- **Your objective**
Repeat the listing beneath this line exactly, keeping every character.

- **Data extract**

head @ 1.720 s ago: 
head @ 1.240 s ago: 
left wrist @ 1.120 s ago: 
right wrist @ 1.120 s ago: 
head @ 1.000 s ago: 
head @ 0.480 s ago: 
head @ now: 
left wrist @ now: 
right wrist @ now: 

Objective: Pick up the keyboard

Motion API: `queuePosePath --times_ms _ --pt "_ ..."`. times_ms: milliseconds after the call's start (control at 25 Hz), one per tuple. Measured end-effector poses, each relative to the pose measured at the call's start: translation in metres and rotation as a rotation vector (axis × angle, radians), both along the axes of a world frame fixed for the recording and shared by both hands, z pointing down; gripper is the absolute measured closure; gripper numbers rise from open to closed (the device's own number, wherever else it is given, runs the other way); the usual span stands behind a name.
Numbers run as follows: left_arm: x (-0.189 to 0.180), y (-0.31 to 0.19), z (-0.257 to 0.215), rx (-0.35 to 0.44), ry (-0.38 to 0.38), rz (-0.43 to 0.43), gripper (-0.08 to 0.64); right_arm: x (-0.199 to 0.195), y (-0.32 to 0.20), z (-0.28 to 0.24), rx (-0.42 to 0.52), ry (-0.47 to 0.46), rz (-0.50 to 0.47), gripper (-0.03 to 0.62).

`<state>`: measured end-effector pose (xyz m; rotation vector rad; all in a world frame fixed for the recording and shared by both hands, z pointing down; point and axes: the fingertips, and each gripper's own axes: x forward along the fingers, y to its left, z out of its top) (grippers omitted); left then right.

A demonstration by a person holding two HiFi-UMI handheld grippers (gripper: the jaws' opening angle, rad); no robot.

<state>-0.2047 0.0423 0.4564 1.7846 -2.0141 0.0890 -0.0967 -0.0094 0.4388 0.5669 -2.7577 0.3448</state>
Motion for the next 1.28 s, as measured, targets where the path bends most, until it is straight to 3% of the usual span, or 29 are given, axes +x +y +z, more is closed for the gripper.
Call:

- **Exercise solution**
head @ 1.720 s ago: 
head @ 1.240 s ago: 
left wrist @ 1.120 s ago: 
right wrist @ 1.120 s ago: 
head @ 1.000 s ago: 
head @ 0.480 s ago: 
head @ now: 
left wrist @ now: 
right wrist @ now: 

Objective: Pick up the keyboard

Motion API: `queuePosePath --times_ms _ --pt "_ ..."`. times_ms: milliseconds after the call's start (control at 25 Hz), one per tuple. Measured end-effector poses, each relative to the pose measured at the call's start: translation in metres and rotation as a rotation vector (axis × angle, radians), both along the axes of a world frame fixed for the recording and shared by both hands, z pointing down; gripper is the absolute measured closure; gripper numbers rise from open to closed (the device's own number, wherever else it is given, runs the other way); the usual span stands behind a name.
Numbers run as follows: left_arm: x (-0.189 to 0.180), y (-0.31 to 0.19), z (-0.257 to 0.215), rx (-0.35 to 0.44), ry (-0.38 to 0.38), rz (-0.43 to 0.43), gripper (-0.08 to 0.64); right_arm: x (-0.199 to 0.195), y (-0.32 to 0.20), z (-0.28 to 0.24), rx (-0.42 to 0.52), ry (-0.47 to 0.46), rz (-0.50 to 0.47), gripper (-0.03 to 0.62).

`<state>`: measured end-effector pose (xyz m; rotation vector rad; all in a world frame fixed for the recording and shared by both hands, z pointing down; point and axes: the fingertips, and each gripper's own axes: x forward along the fingers, y to its left, z out of its top) (grippers omitted); left then right.

A demonstration by a person holding two HiFi-UMI handheld grippers (gripper: the jaws' opening angle, rad); no robot.

<state>-0.2047 0.0423 0.4564 1.7846 -2.0141 0.0890 -0.0967 -0.0094 0.4388 0.5669 -2.7577 0.3448</state>
Motion for the next 1.28 s, as measured, targets where the path bends most, until it is straight to 3% of the usual span, or 29 are given, axes +x +y +z, more is closed for the gripper.
Call:

That wraps up the exercise.